From (https://www.quora.com/The-Inte...-on-the-entire-Internet-in-a-day), the Internet transfers 7.6E18 bytes per day, or 6.3E8 gigabytes/hour
That's around 2-4 GB per kWh, yah?
#Comment Re: made: 2014-08-14 11:38:50.854171+00 by:
TheSHAD0W
So how does this compare with the cost of manufacturing a DVD or Blu-ray? What about the cost of driving ten miles to the nearest cinema?
#Comment Re: made: 2014-08-14 15:47:14.400185+00 by:
dexev
I recently took a ride in a Tesla sedan. They use about 300 Wh/mile. I don't even want to think about the embedded energy in that thing....
But remember Jevon's Paradox: increasing energy efficiency tends to *increase* total energy consumption.
Various internet sources suggest that video accounts for half of the bandwidth used on the internet. From the Berkeley paper, the internet is between 1% and 2% of our total energy consumption. Did the film-based movie industry ever consume a full percent of this country's energy?
#Comment Re: made: 2014-08-14 16:03:48.570022+00 by:
Dan Lyke
So I forgot a multiply up there, my numbers are low by a factor of two. I do like dexev's derivation of numbers closer to 250-500 watts/GB.
And, yeah, embedded energy in a Tesla... A gallon of gasoline has enough energy to move a ton of metal 35 miles, no? How big is the tank in your car?

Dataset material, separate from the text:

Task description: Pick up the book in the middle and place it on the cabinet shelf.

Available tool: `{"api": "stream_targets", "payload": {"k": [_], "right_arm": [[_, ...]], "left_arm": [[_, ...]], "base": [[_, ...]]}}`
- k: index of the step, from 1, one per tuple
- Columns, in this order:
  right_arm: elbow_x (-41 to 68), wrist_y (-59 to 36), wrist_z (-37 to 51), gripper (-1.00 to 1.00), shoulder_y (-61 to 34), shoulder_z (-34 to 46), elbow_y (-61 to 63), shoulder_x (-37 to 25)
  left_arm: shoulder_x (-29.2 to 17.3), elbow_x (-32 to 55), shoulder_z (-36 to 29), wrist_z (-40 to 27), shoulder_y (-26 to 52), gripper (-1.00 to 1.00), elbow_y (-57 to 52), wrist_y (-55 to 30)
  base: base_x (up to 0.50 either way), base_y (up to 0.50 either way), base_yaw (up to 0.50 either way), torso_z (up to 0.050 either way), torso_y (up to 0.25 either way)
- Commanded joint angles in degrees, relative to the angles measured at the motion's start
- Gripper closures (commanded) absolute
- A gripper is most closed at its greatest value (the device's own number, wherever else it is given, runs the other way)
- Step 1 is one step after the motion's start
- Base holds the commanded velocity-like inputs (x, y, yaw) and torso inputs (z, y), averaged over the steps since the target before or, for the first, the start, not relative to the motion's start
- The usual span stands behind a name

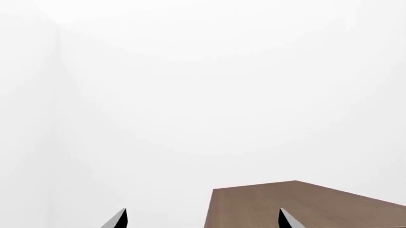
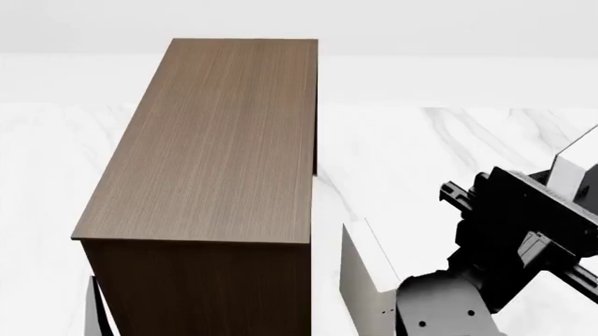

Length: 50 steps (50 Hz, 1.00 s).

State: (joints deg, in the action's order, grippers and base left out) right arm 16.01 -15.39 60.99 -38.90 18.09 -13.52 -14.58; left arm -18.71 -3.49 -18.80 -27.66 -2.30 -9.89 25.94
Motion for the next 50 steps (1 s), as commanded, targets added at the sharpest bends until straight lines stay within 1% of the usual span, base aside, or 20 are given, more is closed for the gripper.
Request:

I was about to try to work backwards on this and compare joules per gallon of gasoline to per lb of coal, to try to come up with a number for DVD delivery cost...

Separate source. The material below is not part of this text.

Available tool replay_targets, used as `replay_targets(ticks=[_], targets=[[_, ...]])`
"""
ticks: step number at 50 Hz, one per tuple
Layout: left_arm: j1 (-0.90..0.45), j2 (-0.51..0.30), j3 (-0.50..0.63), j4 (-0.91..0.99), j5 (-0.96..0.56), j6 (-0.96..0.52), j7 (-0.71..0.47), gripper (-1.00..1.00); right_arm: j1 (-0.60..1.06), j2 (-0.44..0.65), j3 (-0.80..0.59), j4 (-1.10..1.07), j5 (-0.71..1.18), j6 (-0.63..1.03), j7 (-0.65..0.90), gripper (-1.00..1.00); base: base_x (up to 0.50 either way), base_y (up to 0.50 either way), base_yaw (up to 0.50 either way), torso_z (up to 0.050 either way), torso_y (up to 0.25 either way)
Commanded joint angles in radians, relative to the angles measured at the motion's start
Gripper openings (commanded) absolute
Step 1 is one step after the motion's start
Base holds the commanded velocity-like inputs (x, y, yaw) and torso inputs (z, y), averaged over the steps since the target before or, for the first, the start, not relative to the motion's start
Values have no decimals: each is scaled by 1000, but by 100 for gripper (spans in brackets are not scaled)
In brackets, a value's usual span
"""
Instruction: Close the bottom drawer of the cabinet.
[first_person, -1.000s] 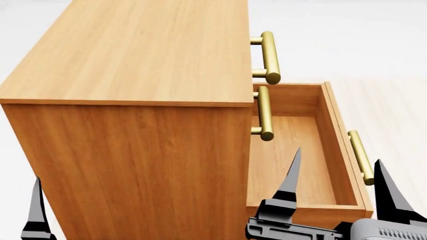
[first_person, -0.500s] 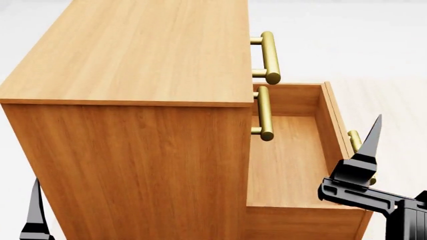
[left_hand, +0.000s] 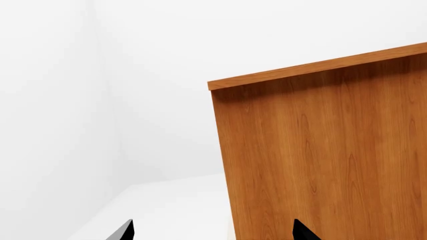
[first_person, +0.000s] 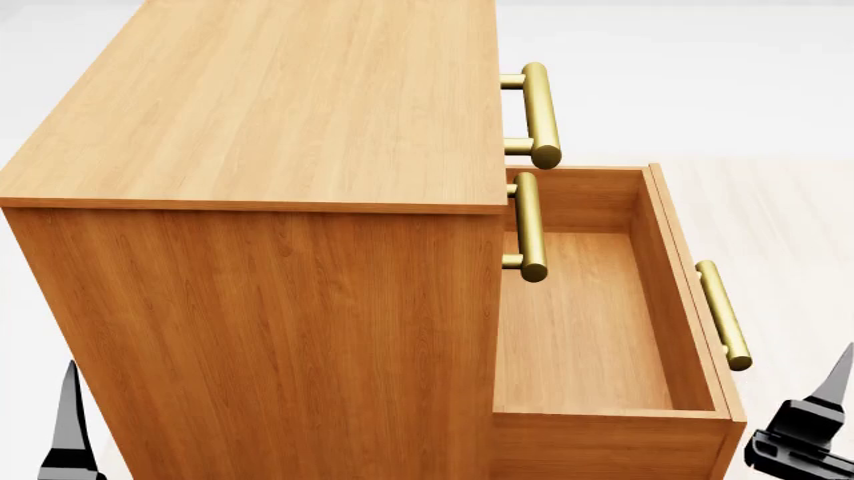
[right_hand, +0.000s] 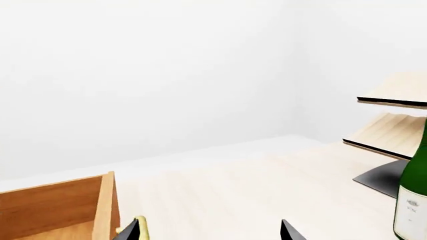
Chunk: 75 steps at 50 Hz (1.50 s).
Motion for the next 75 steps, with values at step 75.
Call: replay_targets(ticks=[75], targets=[[13, -26, 18, -14, -23, 25, -34, 100, 106, -85, -318, 636, -226, -410, -302, 100, 2, 0, 1, 0, 0]])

#Comment Re: made: 2014-08-14 17:40:49.553188+00 by:
Larry Burton
[edit history]
I don't have bandwidth usage yet but power usage in a large data center in July
is 7.38gWh for the
month. At any given time the facility is using 10mW of power.
***
And just talking to one of our network engineers he came up with a 19TB a day of
data moving through this place.
#Comment Re: made: 2014-08-14 19:01:11.374188+00 by:
Dan Lyke
Yeah, but you also have a substantial amount of compute happening there too, right? It's not just serving streaming data...

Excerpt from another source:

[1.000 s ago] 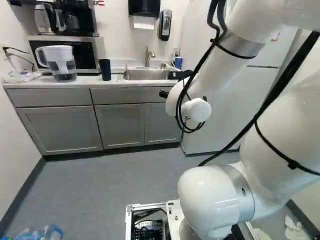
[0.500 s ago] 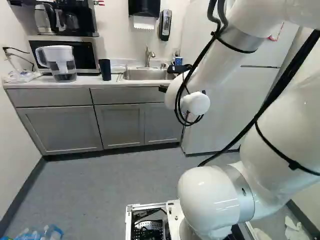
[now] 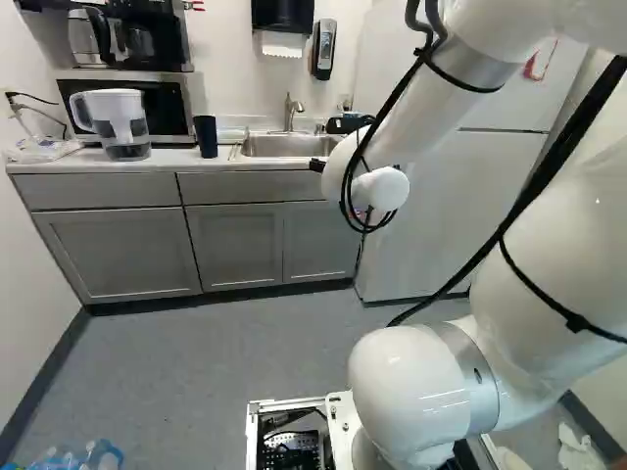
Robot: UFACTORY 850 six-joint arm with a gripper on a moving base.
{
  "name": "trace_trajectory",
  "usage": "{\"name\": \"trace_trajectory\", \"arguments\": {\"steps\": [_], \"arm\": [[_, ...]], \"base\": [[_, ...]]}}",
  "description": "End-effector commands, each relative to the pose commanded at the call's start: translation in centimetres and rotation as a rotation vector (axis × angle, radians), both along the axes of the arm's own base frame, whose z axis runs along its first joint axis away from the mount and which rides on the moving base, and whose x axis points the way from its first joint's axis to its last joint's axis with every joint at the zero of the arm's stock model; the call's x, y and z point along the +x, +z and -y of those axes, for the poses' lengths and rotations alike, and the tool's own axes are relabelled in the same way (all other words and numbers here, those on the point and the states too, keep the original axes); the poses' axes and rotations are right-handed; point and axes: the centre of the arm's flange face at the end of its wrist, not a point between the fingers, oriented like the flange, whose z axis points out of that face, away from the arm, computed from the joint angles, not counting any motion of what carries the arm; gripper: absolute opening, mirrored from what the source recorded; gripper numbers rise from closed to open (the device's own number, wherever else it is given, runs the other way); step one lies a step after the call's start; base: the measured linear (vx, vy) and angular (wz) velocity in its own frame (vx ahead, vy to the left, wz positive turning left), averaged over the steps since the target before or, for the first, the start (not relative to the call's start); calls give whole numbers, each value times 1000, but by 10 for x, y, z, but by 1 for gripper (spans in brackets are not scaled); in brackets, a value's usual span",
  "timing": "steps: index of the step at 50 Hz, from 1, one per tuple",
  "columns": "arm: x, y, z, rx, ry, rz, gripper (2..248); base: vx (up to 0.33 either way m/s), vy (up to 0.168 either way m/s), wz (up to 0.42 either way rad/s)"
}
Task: Rinse the cup and place it in the tray
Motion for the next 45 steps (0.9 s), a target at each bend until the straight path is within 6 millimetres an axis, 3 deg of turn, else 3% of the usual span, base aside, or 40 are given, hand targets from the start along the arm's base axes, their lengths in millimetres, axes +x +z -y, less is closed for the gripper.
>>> {"name": "trace_trajectory", "arguments": {"steps": [45], "arm": [[32, 41, -3, 0, 6, 23, 247]], "base": [[0, 0, 0]]}}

#Comment Re: made: 2014-08-14 20:19:35.259802+00 by:
Larry Burton
How do you stream video without adding in the computing? If money is to be made
there are the business process behind it and while there are functions other
than streaming video taking place here it's still data being moved.
#Comment Re: made: 2014-08-14 20:53:46.862469+00 by:
Dan Lyke
I just figure that the folks hosting in your web site are probably doing a lot more computing than streaming.
Ie: You couldn't extrapolate the cost of serving streaming media from a Google search farm usage vs the bandwidth that came in and out of it.
So those numbers suggest that you're using 240 megawatt hours per day, or 240,000 kW/hr/day. Which says you're using 12.6 kW/hr/gigabyte transferred.
Yeah, things other than serving the data are consuming power...
#Comment Re: made: 2014-08-15 00:49:41.754762+00 by:
dexev
We're leaving out the air conditioning, fire suppression, UPS, etc. systems, but I don't think those are jumping the cost an order of magnitude. What else is happening?
#Comment Re: made: 2014-09-04 23:01:48.110471+00 by:
Dan Lyke
Additional question spurred by this Metafilter thread: If it's 2-4GB/kWh, how much of that is marginal for the extra data and how much of it is dead load?